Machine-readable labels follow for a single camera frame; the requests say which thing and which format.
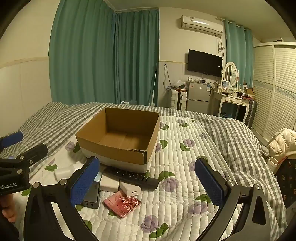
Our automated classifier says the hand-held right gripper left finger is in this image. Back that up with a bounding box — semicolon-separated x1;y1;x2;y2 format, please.
24;156;100;241

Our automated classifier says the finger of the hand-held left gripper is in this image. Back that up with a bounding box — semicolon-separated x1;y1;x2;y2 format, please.
0;131;24;149
0;143;48;175

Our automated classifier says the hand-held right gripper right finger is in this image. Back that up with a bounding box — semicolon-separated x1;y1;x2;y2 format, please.
195;158;271;241

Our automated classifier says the black power bank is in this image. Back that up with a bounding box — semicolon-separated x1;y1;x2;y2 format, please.
81;181;100;209

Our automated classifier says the white plastic bottle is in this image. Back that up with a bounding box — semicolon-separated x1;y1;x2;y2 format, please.
55;162;85;180

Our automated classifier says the white box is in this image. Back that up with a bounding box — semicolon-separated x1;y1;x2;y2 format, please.
98;173;121;192

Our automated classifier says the red patterned card wallet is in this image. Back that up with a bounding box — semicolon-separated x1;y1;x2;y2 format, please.
103;190;141;219

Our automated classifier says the white charger adapter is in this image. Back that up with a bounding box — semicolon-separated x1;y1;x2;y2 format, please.
119;180;142;197

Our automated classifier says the black remote control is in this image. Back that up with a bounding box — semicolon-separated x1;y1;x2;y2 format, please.
103;167;160;191

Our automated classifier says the cardboard box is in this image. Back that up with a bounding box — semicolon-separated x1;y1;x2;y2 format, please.
76;107;161;174

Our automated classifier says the person's left forearm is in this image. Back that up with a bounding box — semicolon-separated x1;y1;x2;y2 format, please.
0;212;21;241

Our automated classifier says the person's left hand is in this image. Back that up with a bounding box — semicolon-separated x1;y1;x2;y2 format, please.
0;193;18;223

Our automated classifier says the white floral quilt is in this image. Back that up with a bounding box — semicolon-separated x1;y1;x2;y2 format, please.
14;113;287;241

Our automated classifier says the grey checked blanket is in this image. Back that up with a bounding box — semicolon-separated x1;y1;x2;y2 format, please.
0;101;288;241

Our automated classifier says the white paper cup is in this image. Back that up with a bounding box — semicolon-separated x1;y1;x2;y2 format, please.
268;157;280;173

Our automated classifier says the dark patterned chair cover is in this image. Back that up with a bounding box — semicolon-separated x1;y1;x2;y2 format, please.
275;154;296;209

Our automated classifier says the cream puffer jacket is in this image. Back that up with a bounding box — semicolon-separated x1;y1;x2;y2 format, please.
267;128;296;161

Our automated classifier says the dark suitcase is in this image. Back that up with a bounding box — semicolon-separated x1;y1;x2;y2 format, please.
244;100;258;127

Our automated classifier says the white dressing table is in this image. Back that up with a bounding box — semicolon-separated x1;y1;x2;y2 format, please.
213;89;251;124

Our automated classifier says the white suitcase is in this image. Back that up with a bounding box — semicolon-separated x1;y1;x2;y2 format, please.
177;90;187;111

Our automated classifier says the silver small fridge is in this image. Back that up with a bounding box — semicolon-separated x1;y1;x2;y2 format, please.
186;81;212;112

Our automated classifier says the white plastic drawer unit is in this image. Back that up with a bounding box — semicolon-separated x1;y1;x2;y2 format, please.
170;89;178;109

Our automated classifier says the white mop pole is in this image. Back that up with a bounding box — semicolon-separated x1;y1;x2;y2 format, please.
150;62;159;107

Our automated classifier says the cream louvred wardrobe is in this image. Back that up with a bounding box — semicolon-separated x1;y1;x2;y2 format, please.
251;42;296;143

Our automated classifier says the wide teal curtain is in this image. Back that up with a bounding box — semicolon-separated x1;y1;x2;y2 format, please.
49;0;160;108

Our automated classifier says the white oval mirror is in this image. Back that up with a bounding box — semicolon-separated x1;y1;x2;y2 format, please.
222;61;239;88

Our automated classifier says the narrow teal curtain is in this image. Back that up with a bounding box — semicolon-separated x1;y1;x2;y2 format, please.
225;20;254;88

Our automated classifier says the white air conditioner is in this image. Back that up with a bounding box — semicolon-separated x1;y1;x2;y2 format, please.
180;15;224;37

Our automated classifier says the black wall cable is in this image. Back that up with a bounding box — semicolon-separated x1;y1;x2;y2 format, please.
163;64;173;91

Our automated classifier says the black wall television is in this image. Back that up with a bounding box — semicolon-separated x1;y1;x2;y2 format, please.
187;49;223;78

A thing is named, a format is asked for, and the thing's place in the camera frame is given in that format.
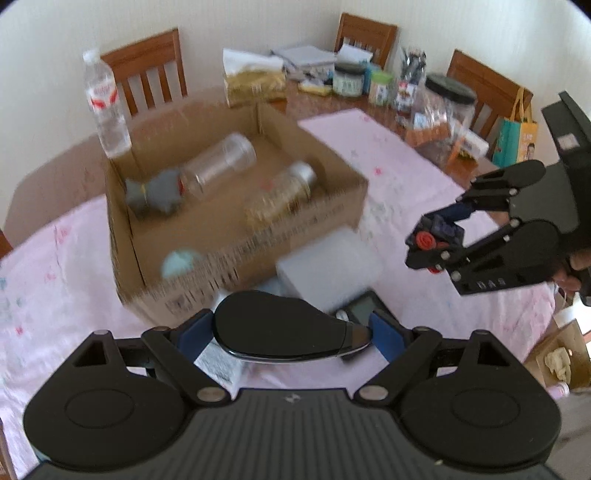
------------------------------------------------------------
## WHAT YOU SHOULD DO:
Where does the word "thing" appear in the material above? Copy every line that holds it.

## SOLUTION FOR THIS EXERCISE:
Machine-readable labels follow for a single camera frame; the requests say which thing and which format.
A thing is named, a format is asked for, and the thing's place in the camera frame is given in that format.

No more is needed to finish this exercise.